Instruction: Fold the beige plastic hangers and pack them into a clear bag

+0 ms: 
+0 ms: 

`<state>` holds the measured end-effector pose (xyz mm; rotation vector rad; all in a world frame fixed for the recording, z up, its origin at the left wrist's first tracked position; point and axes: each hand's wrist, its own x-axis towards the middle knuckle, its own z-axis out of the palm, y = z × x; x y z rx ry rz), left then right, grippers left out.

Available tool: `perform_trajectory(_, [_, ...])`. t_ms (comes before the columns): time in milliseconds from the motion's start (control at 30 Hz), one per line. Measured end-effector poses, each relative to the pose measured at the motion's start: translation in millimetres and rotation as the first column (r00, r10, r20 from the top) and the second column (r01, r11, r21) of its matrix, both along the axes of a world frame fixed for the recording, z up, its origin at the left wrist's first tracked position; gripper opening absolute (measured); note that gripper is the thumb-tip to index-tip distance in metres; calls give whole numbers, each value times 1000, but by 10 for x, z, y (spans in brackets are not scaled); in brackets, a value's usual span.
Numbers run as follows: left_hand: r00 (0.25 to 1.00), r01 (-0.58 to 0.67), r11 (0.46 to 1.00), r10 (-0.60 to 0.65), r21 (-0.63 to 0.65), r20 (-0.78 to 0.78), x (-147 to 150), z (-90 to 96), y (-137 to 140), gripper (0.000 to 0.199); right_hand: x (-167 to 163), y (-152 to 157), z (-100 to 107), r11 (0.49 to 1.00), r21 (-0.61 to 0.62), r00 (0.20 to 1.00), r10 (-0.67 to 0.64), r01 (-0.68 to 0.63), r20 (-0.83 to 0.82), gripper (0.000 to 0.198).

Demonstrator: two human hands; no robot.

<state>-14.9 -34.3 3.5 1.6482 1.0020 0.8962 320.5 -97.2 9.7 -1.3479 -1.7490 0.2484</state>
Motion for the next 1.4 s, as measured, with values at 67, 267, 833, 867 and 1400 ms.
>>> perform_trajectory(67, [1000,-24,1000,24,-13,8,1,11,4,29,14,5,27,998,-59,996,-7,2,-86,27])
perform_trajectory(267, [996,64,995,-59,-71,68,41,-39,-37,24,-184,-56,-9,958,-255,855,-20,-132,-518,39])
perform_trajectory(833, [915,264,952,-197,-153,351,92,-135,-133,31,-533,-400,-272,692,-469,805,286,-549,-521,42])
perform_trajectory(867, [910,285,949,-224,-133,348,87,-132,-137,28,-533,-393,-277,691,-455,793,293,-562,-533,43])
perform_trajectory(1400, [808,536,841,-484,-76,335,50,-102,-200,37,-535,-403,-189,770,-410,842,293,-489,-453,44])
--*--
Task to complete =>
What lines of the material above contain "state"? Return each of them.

Reply =>
`<state>` holds the measured end-effector pose (xyz mm; rotation vector rad; all in a world frame fixed for the recording, z up, its origin at the left wrist's first tracked position; point and axes: each hand's wrist, its own x-axis towards the middle knuckle, its own z-axis out of the palm, y = z × x; x y z rx ry rz), left then right, grippers left out.
<state>-14.9 -34.3 3.5 1.6482 1.0020 0.8962 320.5 -97.2 9.7 -1.3479 -1.7490 0.2484</state>

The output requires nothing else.